BACKGROUND: Maternal cardiovascular risk factors have been associated with adverse maternal and fetal outcomes. Given the difficulty in establishing causal relationships using epidemiological data, we applied Mendelian randomization to explore the role of cardiovascular risk factors on risk of developing preeclampsia or eclampsia, and low fetal birthweight.

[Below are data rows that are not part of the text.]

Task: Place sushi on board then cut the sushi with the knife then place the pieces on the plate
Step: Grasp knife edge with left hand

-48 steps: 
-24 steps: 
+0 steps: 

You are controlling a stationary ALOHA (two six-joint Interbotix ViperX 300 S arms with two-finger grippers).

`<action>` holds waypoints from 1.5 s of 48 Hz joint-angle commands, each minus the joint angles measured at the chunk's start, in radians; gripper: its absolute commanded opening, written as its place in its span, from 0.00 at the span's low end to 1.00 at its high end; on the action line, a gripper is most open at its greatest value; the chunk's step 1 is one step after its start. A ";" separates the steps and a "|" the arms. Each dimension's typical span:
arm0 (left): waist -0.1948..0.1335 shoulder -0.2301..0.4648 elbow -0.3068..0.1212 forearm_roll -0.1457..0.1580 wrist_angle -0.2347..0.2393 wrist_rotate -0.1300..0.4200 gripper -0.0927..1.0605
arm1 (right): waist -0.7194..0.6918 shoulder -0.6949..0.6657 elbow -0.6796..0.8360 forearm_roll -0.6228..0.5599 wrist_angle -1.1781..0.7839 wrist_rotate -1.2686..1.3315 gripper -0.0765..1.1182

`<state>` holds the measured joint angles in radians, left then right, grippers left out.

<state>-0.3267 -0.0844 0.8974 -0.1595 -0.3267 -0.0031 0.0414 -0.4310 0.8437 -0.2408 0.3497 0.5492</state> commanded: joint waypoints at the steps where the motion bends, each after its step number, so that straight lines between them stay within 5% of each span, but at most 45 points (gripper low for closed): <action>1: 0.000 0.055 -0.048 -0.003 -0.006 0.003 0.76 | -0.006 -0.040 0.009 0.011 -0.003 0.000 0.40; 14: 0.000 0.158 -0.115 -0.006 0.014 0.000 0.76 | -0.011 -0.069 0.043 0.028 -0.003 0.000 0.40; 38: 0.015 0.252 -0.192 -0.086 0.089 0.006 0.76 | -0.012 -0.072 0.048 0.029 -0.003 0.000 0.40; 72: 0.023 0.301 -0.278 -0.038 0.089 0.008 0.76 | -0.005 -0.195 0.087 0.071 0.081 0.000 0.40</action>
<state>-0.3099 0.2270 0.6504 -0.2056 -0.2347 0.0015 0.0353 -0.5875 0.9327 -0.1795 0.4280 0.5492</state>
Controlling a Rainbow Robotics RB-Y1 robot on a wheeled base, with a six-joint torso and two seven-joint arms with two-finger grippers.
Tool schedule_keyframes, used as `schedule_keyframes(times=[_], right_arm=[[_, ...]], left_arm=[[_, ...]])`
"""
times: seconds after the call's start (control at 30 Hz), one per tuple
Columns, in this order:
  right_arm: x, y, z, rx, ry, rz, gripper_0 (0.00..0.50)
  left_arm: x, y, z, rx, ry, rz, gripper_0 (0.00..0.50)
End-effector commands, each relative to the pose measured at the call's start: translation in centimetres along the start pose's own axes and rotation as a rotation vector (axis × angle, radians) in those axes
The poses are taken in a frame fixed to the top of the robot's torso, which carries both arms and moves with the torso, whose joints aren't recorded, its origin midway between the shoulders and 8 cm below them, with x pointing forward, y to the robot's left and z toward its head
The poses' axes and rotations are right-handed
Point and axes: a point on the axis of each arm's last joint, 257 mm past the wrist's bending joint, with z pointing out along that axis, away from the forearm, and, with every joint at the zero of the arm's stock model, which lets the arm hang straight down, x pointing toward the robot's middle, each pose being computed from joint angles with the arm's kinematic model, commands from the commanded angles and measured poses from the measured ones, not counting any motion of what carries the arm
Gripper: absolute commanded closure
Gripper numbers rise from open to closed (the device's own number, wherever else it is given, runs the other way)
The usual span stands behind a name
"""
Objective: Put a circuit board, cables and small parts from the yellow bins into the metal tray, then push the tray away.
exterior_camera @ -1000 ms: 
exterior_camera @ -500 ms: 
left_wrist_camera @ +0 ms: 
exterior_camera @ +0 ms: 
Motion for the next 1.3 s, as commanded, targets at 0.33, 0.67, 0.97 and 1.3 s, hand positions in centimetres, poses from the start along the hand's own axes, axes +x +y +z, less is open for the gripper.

METHODS: Uncorrelated single-nucleotide polymorphisms associated systolic blood pressure (SBP), body mass index, type 2 diabetes, LDL (low-density lipoprotein) with cholesterol, smoking, urinary albumin-to-creatinine ratio, and estimated glomerular filtration rate at genome-wide significance in studies of 298 957 to 1 201 909 European ancestry participants were selected as instrumental variables. A 2-sample Mendelian randomization study was performed with primary outcome of preeclampsia or eclampsia (PET). Risk factors associated with PET were further investigated for their association with low birthweight.

RESULTS: Higher genetically predicted SBP was associated increased risk of PET (odds ratio [OR] per 1-SD SBP increase 1.90 [95% CI=1.45-2.49]; P=3.23×10-6) and reduced birthweight (OR=0.83 [95% CI=0.79-0.86]; P=3.96×10-18), and this was not mediated by PET. Body mass index and type 2 diabetes were also associated with PET (respectively, OR per 1-SD body mass index increase =1.67 [95% CI=1.44-1.94]; P=7.45×10-12; and OR per logOR increase type 2 diabetes =1.11 [95% CI=1.04-1.19]; P=1.19×10-3), but not with reduced birthweight.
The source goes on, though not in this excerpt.